On-chain data provides a clearer picture. The share of short-term holders—especially the cohort holding for between one week and one month—has dropped to 3.98%. Looking back at past cycles, when this ratio falls below 4%, the market is often in, or near, a bottom area. Long-term holders control a larger share of the supply, intraday trading decreases, and speculative demand weakens—indicating the market is shifting from high-frequency positioning to structural accumulation.

The essence of this divergence is the systemic transfer of Bitcoin supply from retail to institutions. Bitcoin isn’t disappearing; it’s undergoing a structural handoff of supply. The rise in the exchange whale ratio suggests native crypto large holders are selling, while publicly listed companies led by Strategy net added about 62,000 BTC during the same period.

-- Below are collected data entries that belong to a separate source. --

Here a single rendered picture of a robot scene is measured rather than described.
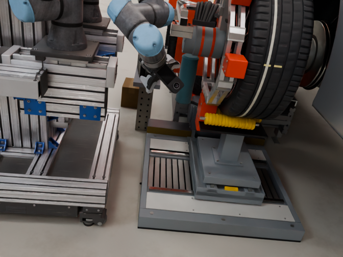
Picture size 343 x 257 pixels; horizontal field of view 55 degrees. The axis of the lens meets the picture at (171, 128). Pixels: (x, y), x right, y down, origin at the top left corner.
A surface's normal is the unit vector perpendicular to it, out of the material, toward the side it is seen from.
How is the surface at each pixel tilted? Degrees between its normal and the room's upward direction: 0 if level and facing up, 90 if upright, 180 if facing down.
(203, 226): 90
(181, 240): 0
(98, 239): 0
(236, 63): 90
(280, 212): 0
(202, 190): 90
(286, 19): 55
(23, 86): 90
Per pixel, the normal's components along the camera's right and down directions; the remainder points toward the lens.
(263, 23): 0.09, 0.00
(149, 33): -0.07, -0.14
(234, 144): 0.02, 0.49
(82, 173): 0.14, -0.87
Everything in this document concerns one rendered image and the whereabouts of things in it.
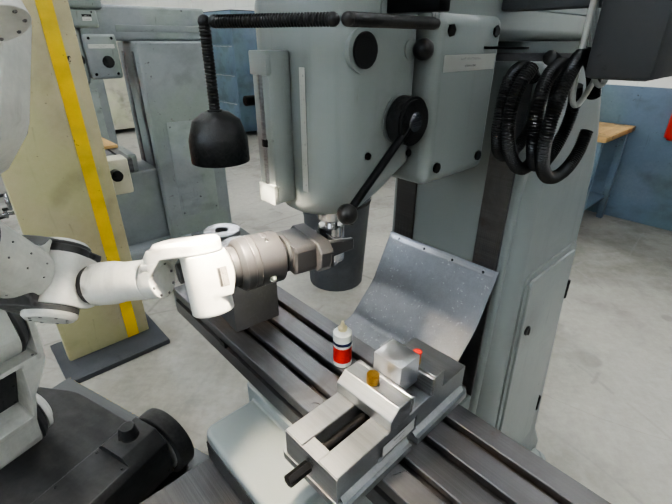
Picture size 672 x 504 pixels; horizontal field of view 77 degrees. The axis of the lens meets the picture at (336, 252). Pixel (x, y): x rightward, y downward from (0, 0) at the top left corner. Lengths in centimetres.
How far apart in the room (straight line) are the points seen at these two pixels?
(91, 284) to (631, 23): 83
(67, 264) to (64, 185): 156
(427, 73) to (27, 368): 102
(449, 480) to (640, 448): 166
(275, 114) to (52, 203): 184
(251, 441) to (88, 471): 52
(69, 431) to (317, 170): 113
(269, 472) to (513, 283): 66
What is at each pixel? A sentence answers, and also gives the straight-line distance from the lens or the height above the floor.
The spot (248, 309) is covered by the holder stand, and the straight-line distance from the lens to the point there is 104.
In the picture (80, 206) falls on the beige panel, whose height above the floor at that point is 85.
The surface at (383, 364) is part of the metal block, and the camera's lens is 75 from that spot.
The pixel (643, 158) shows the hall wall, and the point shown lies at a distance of 483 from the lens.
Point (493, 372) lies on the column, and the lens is 119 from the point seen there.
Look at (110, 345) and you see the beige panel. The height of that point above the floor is 3.
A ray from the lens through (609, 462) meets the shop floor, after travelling 225.
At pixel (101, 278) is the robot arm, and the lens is 76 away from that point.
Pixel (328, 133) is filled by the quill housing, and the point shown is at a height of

As individual investors exit, institutions are steadily continuing to buy, and Bitcoin’s holding structure is being rewritten.

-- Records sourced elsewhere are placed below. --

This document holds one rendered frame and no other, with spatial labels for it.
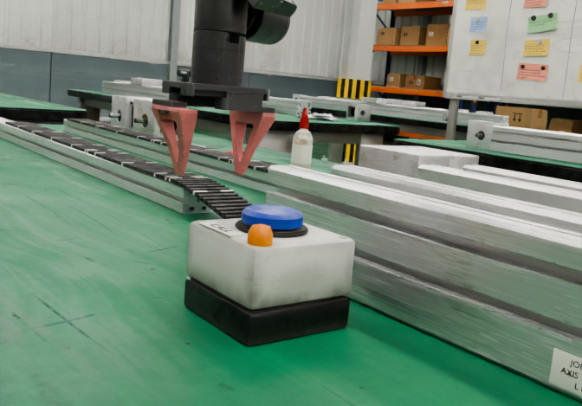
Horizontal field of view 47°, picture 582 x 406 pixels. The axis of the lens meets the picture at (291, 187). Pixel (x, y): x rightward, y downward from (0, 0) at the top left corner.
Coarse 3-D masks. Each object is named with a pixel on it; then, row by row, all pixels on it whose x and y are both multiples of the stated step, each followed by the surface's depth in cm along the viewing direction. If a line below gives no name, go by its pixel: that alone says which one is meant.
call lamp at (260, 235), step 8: (256, 224) 39; (264, 224) 40; (248, 232) 40; (256, 232) 39; (264, 232) 39; (272, 232) 40; (248, 240) 39; (256, 240) 39; (264, 240) 39; (272, 240) 39
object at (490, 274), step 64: (320, 192) 52; (384, 192) 47; (448, 192) 52; (384, 256) 47; (448, 256) 42; (512, 256) 40; (576, 256) 36; (448, 320) 43; (512, 320) 39; (576, 320) 36; (576, 384) 36
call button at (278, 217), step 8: (248, 208) 43; (256, 208) 43; (264, 208) 44; (272, 208) 44; (280, 208) 44; (288, 208) 44; (248, 216) 42; (256, 216) 42; (264, 216) 42; (272, 216) 42; (280, 216) 42; (288, 216) 42; (296, 216) 43; (248, 224) 42; (272, 224) 42; (280, 224) 42; (288, 224) 42; (296, 224) 42
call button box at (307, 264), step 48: (192, 240) 44; (240, 240) 40; (288, 240) 41; (336, 240) 42; (192, 288) 44; (240, 288) 40; (288, 288) 40; (336, 288) 43; (240, 336) 40; (288, 336) 41
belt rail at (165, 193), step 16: (0, 128) 137; (16, 128) 128; (16, 144) 128; (32, 144) 120; (48, 144) 113; (64, 160) 107; (80, 160) 103; (96, 160) 96; (96, 176) 96; (112, 176) 92; (128, 176) 88; (144, 176) 84; (144, 192) 84; (160, 192) 82; (176, 192) 77; (176, 208) 77; (192, 208) 77; (208, 208) 78

How did Strategy’s 762,000 BTC position get built through financing?

Strategy’s Bitcoin holdings have come to represent about 3.62% of Bitcoin’s theoretical total supply. To understand the sustainability of this scale, it’s necessary to trace the evolution of its financing model.

From 2024 to the beginning of 2025, Strategy primarily relied on low-interest—or even zero-interest—convertible bond financing, with cash coupon rates of only 0.625% to 2.25%. In that period, when MSTR’s stock price traded at a significant premium to Bitcoin’s net asset value, the model ran smoothly. During that time, the company’s buy-side accumulation reached a scale at one point comparable to the inflow level of spot Bitcoin ETFs, making it one of the most important marginal buyers in the market.

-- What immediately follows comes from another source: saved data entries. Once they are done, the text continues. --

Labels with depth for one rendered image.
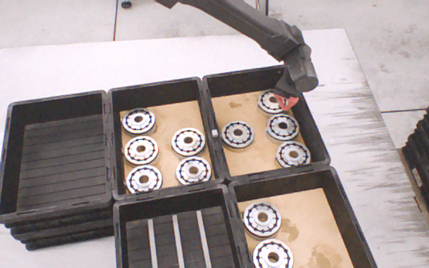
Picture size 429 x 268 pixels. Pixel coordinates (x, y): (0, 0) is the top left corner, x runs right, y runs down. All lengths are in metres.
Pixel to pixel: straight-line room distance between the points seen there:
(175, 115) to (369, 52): 1.88
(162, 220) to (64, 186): 0.31
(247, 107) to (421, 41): 2.02
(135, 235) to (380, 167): 0.84
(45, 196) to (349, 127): 1.05
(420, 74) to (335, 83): 1.32
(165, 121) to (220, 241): 0.44
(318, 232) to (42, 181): 0.80
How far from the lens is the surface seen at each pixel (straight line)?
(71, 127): 1.39
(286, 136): 1.28
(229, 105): 1.37
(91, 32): 3.06
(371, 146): 1.53
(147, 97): 1.35
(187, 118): 1.34
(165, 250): 1.13
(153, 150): 1.24
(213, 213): 1.16
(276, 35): 0.96
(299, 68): 1.00
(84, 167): 1.29
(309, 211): 1.19
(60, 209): 1.12
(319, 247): 1.15
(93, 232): 1.28
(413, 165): 2.23
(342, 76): 1.72
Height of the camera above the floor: 1.88
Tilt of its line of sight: 54 degrees down
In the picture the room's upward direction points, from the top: straight up

In 2026, the financing environment underwent a fundamental shift. As the MSTR premium narrowed, the arbitrage opportunities in traditional convertibles were compressed. The company then turned to issuing perpetual preferred stock (STRC) with issuance costs in the double digits and to a stock issuance plan at market prices that has dilution effects. STRC’s annualized dividend yield has now risen to 11.5%, marking the seventh consecutive month of increases. From the perspective of the financing structure, this STRC issuance implies an annual dividend obligation of about $135 million, pushing the company’s total annual dividend burden above $1 billion.

The core trade-off of this shift is the sharp rise in financing costs. Early financing was “low-cost ammunition,” and now it has become “high-cost replenishment.” As of March 2, 2026, Strategy’s average cost basis is about $67,150. With the current BTC price fluctuating within that range, the company’s overall holdings are hovering near breakeven, and some of its more recent added positions may even be at an unrealized loss on paper. CEO Phong Le has clearly stated that the company is moving away from relying on common stock issuance and toward prioritizing preferred stock as its main financing tool for buying Bitcoin.

What does the decade high of the exchange whale ratio above 60% really mean?

The exchange whale ratio measures a core indicator of large capital inflows into exchanges. When it rises, it usually means big holders of large amounts of Bitcoin are transferring their tokens into exchanges in preparation for selling. In Q1 2026, this metric continued to climb, repeatedly suppressing each attempt by Bitcoin to break through the $70,000 resistance level in an environment of insufficient liquidity.

But from another angle, this signal is not unidirectionally bearish. Historical experience suggests that when the whale ratio hits a peak, market bottoms often appear soon after. Market bottoms frequently coincide with the peak in the whale ratio, implying that Bitcoin’s price may be quietly forming a base.

Even more noteworthy is the visible strategy split within the whale cohort. The whale group holding between 1,000 and 10,000 BTC has shifted from net buying to net selling. Their position size fell from roughly 200,000 BTC at the 2024 high to about 188,000 BTC currently, making it one of the more significant de-leveraging cycles in history. Meanwhile, whale addresses holding more than 1,000 BTC net added about 270,000 BTC over the past 30 days, setting the largest single-month accumulation record since 2013. This divergence indicates that not all large holders are buying—some persistent selling by “ancient whales” and aggressive long-building by “new whales” form the counterparty effect, making it hard for the market price to establish a one-way trend.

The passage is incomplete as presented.